- **WORK INSTRUCTION**:
Copy word for word the lines of the records below, beginning at the one with "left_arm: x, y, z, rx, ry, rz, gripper" and finishing at the one with "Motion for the", ends included, but none of the pictures.

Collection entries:
# # # #

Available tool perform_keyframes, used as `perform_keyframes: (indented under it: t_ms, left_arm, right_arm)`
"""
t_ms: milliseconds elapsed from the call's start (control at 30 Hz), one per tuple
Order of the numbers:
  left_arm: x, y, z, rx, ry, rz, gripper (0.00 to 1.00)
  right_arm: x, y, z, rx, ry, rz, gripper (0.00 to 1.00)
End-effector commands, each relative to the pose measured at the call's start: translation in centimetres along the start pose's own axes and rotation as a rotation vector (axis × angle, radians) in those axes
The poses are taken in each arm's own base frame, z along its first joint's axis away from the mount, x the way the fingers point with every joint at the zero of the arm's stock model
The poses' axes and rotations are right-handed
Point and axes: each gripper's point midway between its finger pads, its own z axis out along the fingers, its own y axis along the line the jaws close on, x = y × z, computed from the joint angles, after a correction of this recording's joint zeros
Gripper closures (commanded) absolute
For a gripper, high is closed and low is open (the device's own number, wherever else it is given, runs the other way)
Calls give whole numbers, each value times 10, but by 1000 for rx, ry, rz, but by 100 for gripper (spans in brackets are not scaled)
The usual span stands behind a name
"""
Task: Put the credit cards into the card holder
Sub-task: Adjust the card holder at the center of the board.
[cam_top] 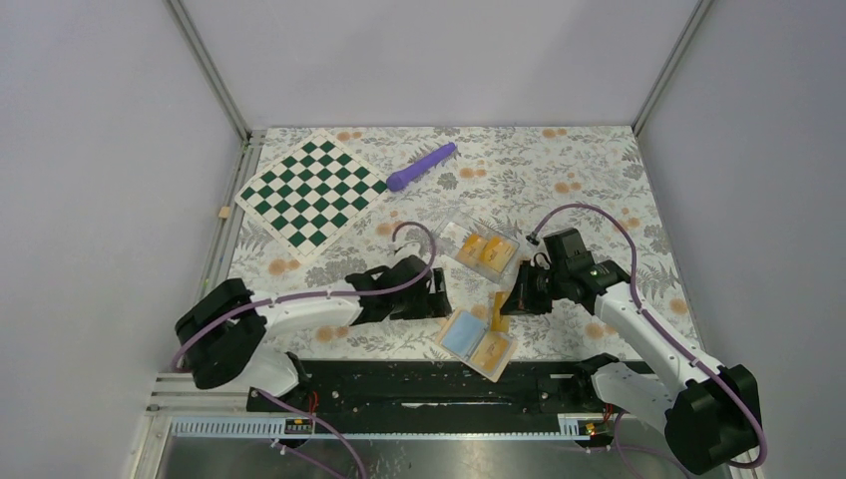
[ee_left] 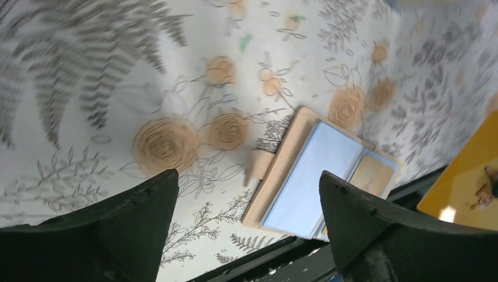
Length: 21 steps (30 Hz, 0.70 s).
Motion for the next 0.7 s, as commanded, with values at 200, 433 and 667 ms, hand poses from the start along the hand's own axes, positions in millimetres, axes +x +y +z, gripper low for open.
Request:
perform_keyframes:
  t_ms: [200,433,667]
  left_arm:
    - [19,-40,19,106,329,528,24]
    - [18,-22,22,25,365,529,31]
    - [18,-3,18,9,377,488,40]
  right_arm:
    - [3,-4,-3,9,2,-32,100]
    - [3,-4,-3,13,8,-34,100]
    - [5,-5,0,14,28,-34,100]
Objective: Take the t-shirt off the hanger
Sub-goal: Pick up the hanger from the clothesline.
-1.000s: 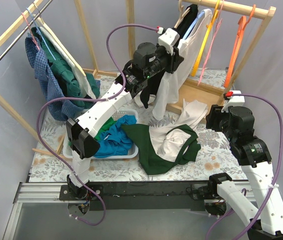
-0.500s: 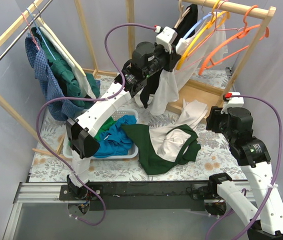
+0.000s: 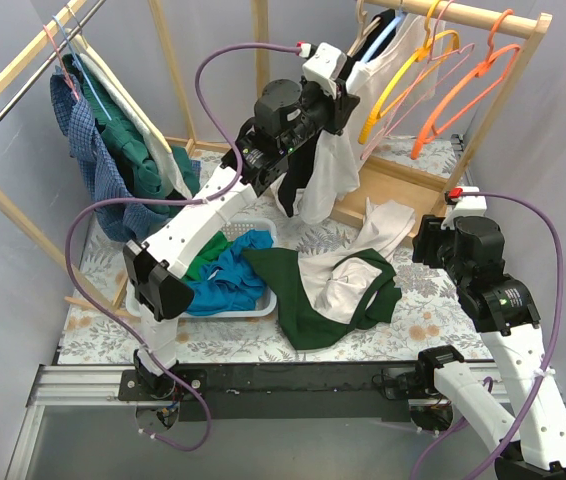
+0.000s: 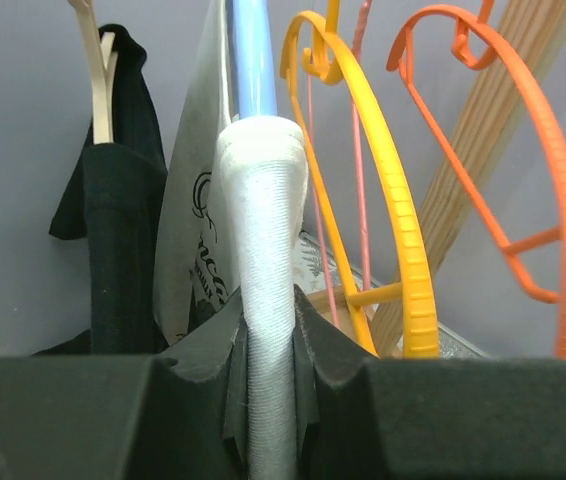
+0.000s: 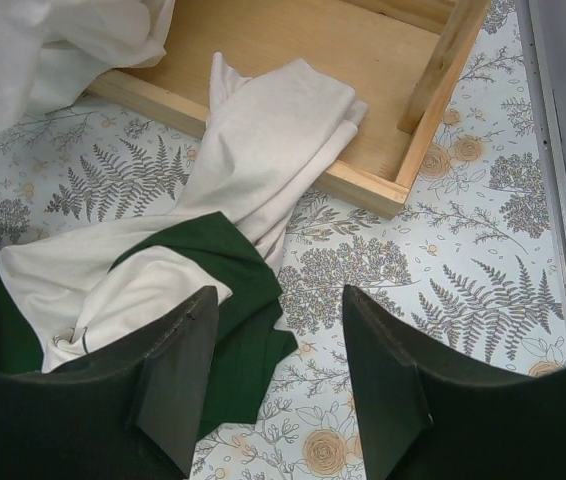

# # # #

- **WRITTEN ANSWER**:
  left_arm: x, y, z, rx, ry, rz, gripper (0.00 to 1.00)
  right_arm: x, y, z, rx, ry, rz, gripper (0.00 to 1.00)
End-effector commands, each relative to the pose measured at the call's start: translation in centimetres along the start pose's own axes and rotation as a rotation vector (axis × angle, radians) in those axes
The poses are taken in each arm's own base frame, z along its first joint's axis away from the mount, x the way the fingers point with every joint at the zero of the arm's stock model
The poses' axes and rotations are right-handed
Point and axes: each gripper's point midway between its finger pads, its own z axis out along the fingers, its own y axis along the line the jaws close on, x = y × z, computed from the joint angles, after a correction of this recording's joint zeros
Gripper closures (commanded) absolute
For a gripper, high is closed and low is open (the device's own number, wherever else it is given, runs the other way)
Calls give whole numbers, each value times 10, but by 1000 for rx, ry, rz, but by 100 for gripper (spans in brackets are not scaled)
The usual span stands behind a name
"""
Task: Put the credit cards into the card holder
Sub-task: Adjust the card holder at the center of the board.
[cam_top] 
[ee_left] 
Length: 21 steps (30 Hz, 0.70 s).
Motion for the next 0.7 s, as commanded, with values at 200, 433 and 667 ms, hand poses from the start along the hand's own axes, positions in millimetres, axes +x +y +z, gripper low for open.

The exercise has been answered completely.